I've cried three times in the past hour attempting to figure this out. I am currently in an online geometry course that compresses a whoel years worth of geometry into eight weeks. The videos my teacher provided were terrible audio quality, constant colour confusion, and overall just sloppy explanations. This video has put my mind at rest for the first time in hours. Your clear use of colours, the way you stepped back and explained reasoning + alternative reasoning behind every step, and offered lots of brilliant tricks to help remember something. You explained everything so well, and I am just so thankful that students like me have access to AMAZING teacher like you!!

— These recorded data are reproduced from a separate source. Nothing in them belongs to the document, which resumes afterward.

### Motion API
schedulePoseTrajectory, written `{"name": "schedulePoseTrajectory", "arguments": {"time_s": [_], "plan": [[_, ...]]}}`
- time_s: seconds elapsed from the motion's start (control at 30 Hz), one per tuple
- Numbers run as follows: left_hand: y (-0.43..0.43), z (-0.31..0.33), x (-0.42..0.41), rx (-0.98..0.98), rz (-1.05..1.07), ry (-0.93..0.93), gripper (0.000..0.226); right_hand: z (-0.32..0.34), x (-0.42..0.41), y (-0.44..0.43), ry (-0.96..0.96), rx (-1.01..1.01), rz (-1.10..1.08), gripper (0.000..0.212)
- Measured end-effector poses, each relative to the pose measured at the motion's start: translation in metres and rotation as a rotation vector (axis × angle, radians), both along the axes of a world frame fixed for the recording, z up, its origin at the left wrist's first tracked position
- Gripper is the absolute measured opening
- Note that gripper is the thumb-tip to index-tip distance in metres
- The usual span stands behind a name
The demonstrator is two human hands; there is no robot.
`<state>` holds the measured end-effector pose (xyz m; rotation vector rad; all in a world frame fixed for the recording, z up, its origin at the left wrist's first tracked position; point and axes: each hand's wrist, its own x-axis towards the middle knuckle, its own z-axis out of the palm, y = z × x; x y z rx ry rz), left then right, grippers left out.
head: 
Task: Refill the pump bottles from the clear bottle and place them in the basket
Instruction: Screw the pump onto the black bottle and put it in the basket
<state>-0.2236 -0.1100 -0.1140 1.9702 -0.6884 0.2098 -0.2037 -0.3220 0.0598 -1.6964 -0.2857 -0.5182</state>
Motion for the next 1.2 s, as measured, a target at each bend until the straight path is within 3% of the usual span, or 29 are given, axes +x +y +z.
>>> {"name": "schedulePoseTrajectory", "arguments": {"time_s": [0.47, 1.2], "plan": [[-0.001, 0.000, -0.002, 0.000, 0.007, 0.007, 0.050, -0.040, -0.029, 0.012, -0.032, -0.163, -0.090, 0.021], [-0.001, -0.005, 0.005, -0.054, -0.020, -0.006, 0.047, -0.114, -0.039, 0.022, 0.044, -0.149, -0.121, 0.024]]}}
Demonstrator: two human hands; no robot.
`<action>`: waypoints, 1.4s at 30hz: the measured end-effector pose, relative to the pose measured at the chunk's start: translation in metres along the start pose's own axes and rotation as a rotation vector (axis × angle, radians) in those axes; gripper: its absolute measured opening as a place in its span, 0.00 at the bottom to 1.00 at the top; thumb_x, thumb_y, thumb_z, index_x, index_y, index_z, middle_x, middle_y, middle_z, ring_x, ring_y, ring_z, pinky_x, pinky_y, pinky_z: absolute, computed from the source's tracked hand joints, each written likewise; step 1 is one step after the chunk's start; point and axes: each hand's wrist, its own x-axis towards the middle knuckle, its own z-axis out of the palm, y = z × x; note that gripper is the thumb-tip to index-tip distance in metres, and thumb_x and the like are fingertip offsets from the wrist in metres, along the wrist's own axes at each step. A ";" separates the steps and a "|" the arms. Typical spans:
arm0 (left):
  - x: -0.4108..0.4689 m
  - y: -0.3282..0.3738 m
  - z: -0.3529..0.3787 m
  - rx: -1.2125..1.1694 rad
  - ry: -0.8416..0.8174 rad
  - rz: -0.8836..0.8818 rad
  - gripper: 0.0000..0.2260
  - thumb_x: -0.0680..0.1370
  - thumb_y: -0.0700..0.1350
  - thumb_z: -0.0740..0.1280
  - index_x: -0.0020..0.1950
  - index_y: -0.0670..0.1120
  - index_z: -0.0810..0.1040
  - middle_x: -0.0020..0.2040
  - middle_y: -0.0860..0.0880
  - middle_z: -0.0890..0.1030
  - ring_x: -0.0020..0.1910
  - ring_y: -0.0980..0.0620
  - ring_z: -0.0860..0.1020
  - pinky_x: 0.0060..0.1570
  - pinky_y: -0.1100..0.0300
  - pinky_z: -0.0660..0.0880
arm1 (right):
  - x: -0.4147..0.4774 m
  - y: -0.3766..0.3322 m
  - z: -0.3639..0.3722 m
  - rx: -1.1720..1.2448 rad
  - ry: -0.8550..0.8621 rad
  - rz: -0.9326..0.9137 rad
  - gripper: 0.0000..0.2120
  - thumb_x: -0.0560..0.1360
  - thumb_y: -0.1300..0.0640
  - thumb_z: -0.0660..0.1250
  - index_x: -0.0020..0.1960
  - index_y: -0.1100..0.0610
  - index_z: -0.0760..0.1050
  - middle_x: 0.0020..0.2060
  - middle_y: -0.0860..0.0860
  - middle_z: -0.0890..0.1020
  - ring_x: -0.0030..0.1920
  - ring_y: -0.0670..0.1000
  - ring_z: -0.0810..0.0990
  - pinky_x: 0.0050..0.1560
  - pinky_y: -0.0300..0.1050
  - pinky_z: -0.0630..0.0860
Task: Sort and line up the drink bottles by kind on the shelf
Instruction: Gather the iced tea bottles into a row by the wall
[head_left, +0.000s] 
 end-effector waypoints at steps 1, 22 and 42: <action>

@@stevenmontoya3054 the suck because of teachers like You if you were a good teacher they will understand you might be nice, but u don't know how to teach
Thank you so much I have looked at many guides seen many different way to do proofs and I’ve never understood them more than the way you explained it so a thank you from florida
Wow! You are so awesome Ms. Milkosky. I wish you were my Geometry Professor. I love how you calmly explain it, and you are not annoyed to do several examples. You are easy to follow. Your students are blessed by having you as their professor. I would like to understand two things. 1. When is HL used and 2. How do I do Indirect Proofs. I thought that it was a two column proof too, but not sure. I am taking Geometry this Fall, and I am determined to Ace the class with at least a B.
Thank you Kristy! Here are the answers to your questions: 1. You can only use HL when you have a right triangle. So if you have a right triangle and you know the hypotenuse of Triangle ABC is congruent to the hypotenuse of Triangle DEF and that Leg AB is congruent to Leg DE, then you can prove the triangles congruent by HL. 2. Indirect Proofs are sometimes called proofs by contradiction. What you do in this case is that you assume the opposite of the statement is true and then you try to prove that. Eventually you get to a statement that will contradict that assumption you made. At that point you are done!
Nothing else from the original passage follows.